▸ **EXERCISE BRIEF**
Exactly the lines from the one containing "Point out the penguin" through the end of the listing should be written out, both ends included, and nothing more.

▸ **MATERIAL FOR THE TASK**
::::::::::

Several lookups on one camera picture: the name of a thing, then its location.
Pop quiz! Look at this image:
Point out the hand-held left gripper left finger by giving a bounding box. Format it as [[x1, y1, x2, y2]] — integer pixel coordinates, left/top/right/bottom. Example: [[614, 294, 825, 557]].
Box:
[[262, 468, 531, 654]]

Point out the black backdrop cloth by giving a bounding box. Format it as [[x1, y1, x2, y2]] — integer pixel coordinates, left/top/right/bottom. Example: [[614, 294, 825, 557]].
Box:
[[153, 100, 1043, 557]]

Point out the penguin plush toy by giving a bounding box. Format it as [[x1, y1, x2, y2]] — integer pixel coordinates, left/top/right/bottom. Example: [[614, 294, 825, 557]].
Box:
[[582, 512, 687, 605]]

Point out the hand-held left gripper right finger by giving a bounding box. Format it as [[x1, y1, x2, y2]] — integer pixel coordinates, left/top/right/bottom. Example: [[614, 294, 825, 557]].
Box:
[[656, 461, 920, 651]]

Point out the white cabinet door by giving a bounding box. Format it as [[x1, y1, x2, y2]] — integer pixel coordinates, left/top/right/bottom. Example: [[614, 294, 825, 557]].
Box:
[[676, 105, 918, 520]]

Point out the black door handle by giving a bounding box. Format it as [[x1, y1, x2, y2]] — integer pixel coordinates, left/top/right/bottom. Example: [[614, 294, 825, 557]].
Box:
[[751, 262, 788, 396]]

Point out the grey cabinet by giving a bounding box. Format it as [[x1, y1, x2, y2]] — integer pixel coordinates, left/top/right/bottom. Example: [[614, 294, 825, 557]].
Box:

::::::::::

▸ **ANSWER SECTION**
Point out the penguin plush toy by giving a bounding box. Format it as [[x1, y1, x2, y2]] — integer pixel coordinates, left/top/right/bottom. Example: [[614, 294, 825, 557]].
Box:
[[582, 512, 687, 605]]

Point out the hand-held left gripper right finger by giving a bounding box. Format it as [[x1, y1, x2, y2]] — integer pixel coordinates, left/top/right/bottom. Example: [[614, 294, 825, 557]].
Box:
[[656, 461, 920, 651]]

Point out the white cabinet door by giving a bounding box. Format it as [[x1, y1, x2, y2]] — integer pixel coordinates, left/top/right/bottom. Example: [[614, 294, 825, 557]].
Box:
[[676, 105, 918, 520]]

Point out the black door handle by giving a bounding box. Format it as [[x1, y1, x2, y2]] — integer pixel coordinates, left/top/right/bottom. Example: [[614, 294, 825, 557]].
Box:
[[751, 262, 788, 396]]

Point out the grey cabinet by giving a bounding box. Format it as [[x1, y1, x2, y2]] — integer pixel coordinates, left/top/right/bottom. Example: [[614, 294, 825, 557]].
Box:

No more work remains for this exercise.